> **EXERCISE PROMPT**
Return the full listing unchanged, excluding any images it contains.

> **DATA PROVIDED**
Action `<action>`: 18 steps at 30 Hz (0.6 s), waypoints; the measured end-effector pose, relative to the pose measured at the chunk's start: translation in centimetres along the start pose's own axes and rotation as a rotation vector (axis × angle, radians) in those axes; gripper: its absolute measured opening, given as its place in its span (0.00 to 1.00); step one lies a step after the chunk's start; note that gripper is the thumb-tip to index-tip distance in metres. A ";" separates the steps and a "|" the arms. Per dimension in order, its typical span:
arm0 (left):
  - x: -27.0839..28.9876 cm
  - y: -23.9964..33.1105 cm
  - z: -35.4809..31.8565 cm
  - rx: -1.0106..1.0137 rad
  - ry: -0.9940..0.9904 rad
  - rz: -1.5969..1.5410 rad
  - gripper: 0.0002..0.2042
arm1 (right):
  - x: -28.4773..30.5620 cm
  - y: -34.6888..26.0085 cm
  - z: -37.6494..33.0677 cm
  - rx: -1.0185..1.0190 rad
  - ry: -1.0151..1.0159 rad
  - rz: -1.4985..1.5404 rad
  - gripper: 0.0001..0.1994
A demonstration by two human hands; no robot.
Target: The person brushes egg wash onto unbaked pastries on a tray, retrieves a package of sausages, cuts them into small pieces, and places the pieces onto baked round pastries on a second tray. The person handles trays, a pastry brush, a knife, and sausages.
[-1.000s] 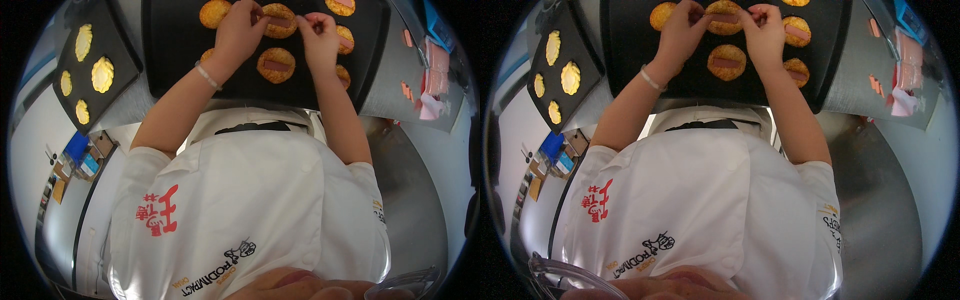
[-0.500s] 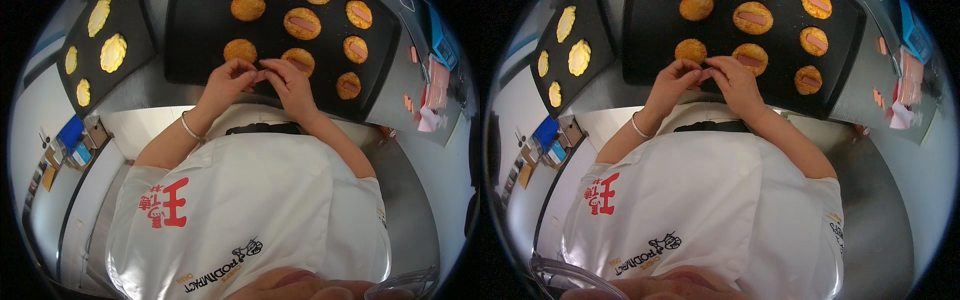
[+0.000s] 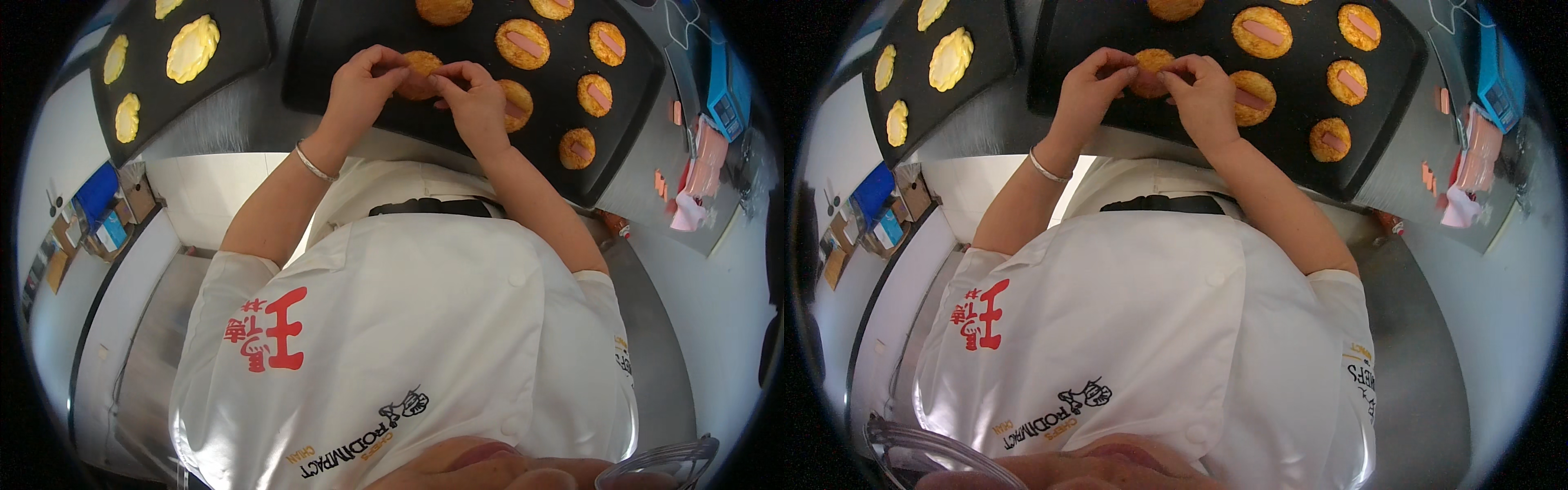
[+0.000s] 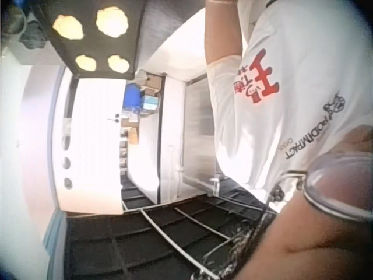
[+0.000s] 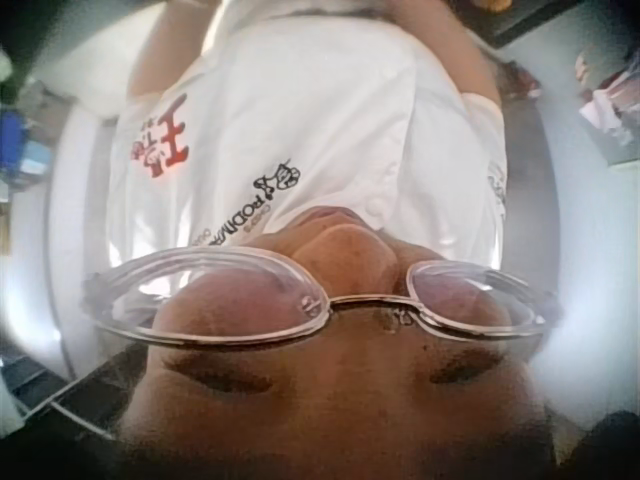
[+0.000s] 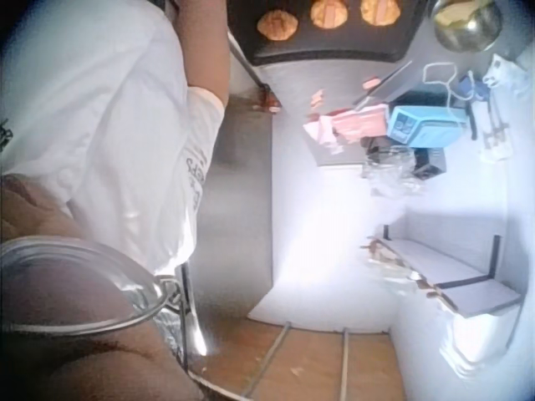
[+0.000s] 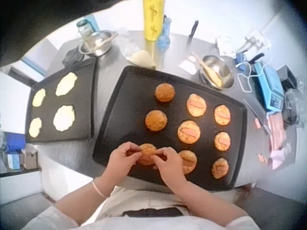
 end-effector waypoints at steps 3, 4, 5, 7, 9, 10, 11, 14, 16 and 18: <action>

> **RESPONSE FOR THIS EXERCISE**
Action `<action>`: 18 steps at 30 Hz (0.6 s), waypoints; the measured end-effector pose, relative to the pose measured at the chunk's start: translation in centimetres along the start pose's own axes and rotation as a rotation vector (axis × angle, radians) in those axes; gripper: its absolute measured opening, given as its place in its span (0.00 to 1.00); step one lies a step after the chunk's start; note that gripper is the thumb-tip to index-tip distance in metres. A ";" separates the steps and a "|" the arms. Per dimension in order, its typical span:
arm0 (left):
  - x: -27.0839..28.9876 cm
  - y: -23.9964..33.1105 cm
  - z: -35.4809..31.8565 cm
  - rx: -1.0106..1.0137 rad
  - ry: -0.9940..0.9904 rad
  - rz: -1.5969..1.5410 rad
  - gripper: 0.0002..0.2042
arm1 (right):
  - x: -28.4773..30.5620 cm
  - y: -34.6888..26.0085 cm
  - z: -37.6494..33.0677 cm
  - rx: -1.0185..1.0190 rad
  - ry: -1.0151..1.0159 rad
  - rz: -1.4985..1.5404 rad
  - gripper: 0.0001..0.1994
A demonstration by two human hands; no robot.
Target: The person brushes egg wash onto unbaked pastries on a tray, retrieves a package of sausages, cuts them into small pieces, and places the pieces onto baked round pastries on a second tray. The person handles trays, a pastry brush, a knife, and sausages.
[-1.000s] 
[-0.500s] 
[+0.000s] 
[+0.000s] 
[+0.000s] 
[+0.000s] 
[+0.000s] 
 end-effector waypoints at steps 3, 4, 5, 7, 9, 10, 11, 14, 16 and 18: <action>

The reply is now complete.